Download Animacies: Biopolitics, Racial Mattering, and Queer Affect (Perverse Modernities: A Series Edited by Jack Halberstam and Lisa Lowe) fb2, epub

ISBN: 0822352540
Author: Mel Y. Chen
Language: English
Publisher: Duke University Press Books (July 10, 2012)
Pages: 312
Category: Social Sciences
Subcategory: Politics
Rating: 4.8
Votes: 473
Size Fb2: 1779 kb
Size ePub: 1965 kb
Size Djvu: 1105 kb
Other formats: lit docx txt mobi


In Animacies, Mel Y. Chen draws on recent debates about sexuality, race, and affect to examine how matter that is considered .

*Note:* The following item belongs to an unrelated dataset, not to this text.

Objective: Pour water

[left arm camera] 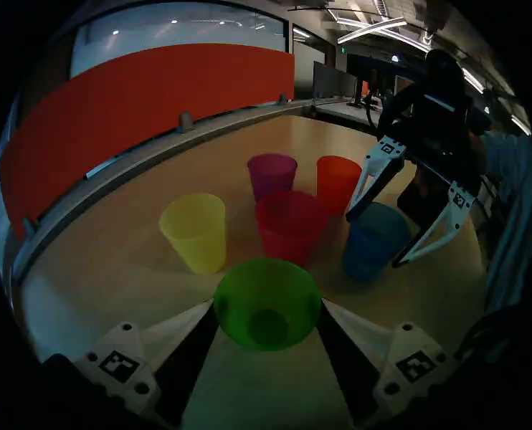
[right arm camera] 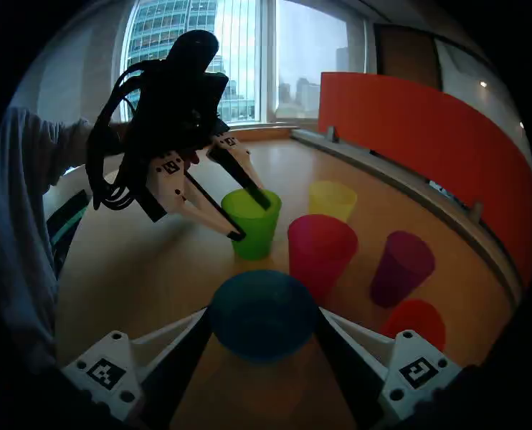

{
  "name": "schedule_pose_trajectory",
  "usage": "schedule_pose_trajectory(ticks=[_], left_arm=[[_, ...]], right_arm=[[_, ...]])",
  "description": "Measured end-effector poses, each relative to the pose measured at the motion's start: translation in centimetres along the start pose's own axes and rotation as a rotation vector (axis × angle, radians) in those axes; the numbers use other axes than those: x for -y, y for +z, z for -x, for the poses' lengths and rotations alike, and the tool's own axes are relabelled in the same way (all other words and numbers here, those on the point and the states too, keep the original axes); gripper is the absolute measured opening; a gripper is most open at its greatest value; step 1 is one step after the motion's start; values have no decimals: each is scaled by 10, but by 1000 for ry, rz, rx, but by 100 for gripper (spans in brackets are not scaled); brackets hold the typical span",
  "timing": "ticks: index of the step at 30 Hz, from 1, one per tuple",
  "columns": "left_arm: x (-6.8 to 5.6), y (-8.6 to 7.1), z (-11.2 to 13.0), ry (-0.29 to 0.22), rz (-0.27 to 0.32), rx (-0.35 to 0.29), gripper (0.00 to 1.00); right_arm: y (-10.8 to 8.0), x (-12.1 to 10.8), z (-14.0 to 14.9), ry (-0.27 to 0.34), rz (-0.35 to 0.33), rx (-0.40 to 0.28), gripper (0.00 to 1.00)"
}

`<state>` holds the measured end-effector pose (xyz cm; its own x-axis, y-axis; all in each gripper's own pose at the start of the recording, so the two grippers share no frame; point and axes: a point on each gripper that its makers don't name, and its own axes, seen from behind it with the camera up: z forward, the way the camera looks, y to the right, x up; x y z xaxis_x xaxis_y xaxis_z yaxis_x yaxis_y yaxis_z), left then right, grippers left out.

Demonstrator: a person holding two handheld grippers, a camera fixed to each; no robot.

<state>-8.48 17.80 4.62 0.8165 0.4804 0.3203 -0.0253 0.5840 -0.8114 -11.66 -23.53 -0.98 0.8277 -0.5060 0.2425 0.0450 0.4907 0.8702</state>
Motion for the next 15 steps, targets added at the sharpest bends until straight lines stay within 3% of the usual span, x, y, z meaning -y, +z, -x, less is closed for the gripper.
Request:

In Animacies, Mel Y. Chen draws on recent debates about sexuality, race, and affect to examine how matter that is considered insensate. Throughout the book, Chen interweaves the topics and implications of society, race, biopolitics, sexuality, disability, and queer studies as it relates to linguistics, animacy, and animacy hierarchy. Chen utilizes an immense amount of examples through pictures, historical events, and theories to cover a large amount of material.

To read Mel Chen’s book Animacies is both a challenge and a pleasure, as Chen’s playful text invites readers into a surprising range of themes, methods, and ethical commitments. This breadth is apparent in Chen’s expansive notion of animacy, which refers to the field of relationships in which bodies (ranging from humans to monkeys, couches, metal particles, and words) encounter power structures that mediate between life and death. Chen draws on recent debates about sexuality, race, and affect to examine how matter that is considered insensate, immobile, or deathly animates cultural lives

In Animacies, Mel Y. Chen draws on recent debates about sexuality, race, and affect to examine how matter that is considered insensate, immobile, or deathly animates cultural lives. Toward that end, Chen investigates the blurry division between the living and the dead, or that which is beyond the human or animal. Within the field of linguistics, animacy has been described variously as a quality of agency, awareness, mobility, sentience, or liveness.

I put off picking up Mel Y. Chen’s Animacies: Biopolitics, Racial Mattering, and Queer Affect for quite some . Chen’s Animacies: Biopolitics, Racial Mattering, and Queer Affect for quite some time. The paperback cover, featuring a close-up of a toad’s skin, is not welcoming, and the title similarly leaves one cold. If I had to categorize this book, I would say it is firstly queer theory, then postcolonial, then animal studies, then biopolitics, then cultural studies, with substantial forays into disability theory, Asian studies, and linguistic theory.

Goodreads helps you keep track of books you want to read. Start by marking Animacies: Biopolitics, Racial Mattering, and Queer Affect as Want to Read: Want to Read savin. ant to Read.

Animacies offers an important analysis of the connections between racialisations and queerings in relation to health, technoscience, biopolitics, mattering and new materialism. The book includes a variety of useful examples, which are not possible to elaborate on here, concerning, for example, how understandings of disability are embedded in and produced by animal/human boundary-making and the racialised work done by animals in theoretical texts or political talk.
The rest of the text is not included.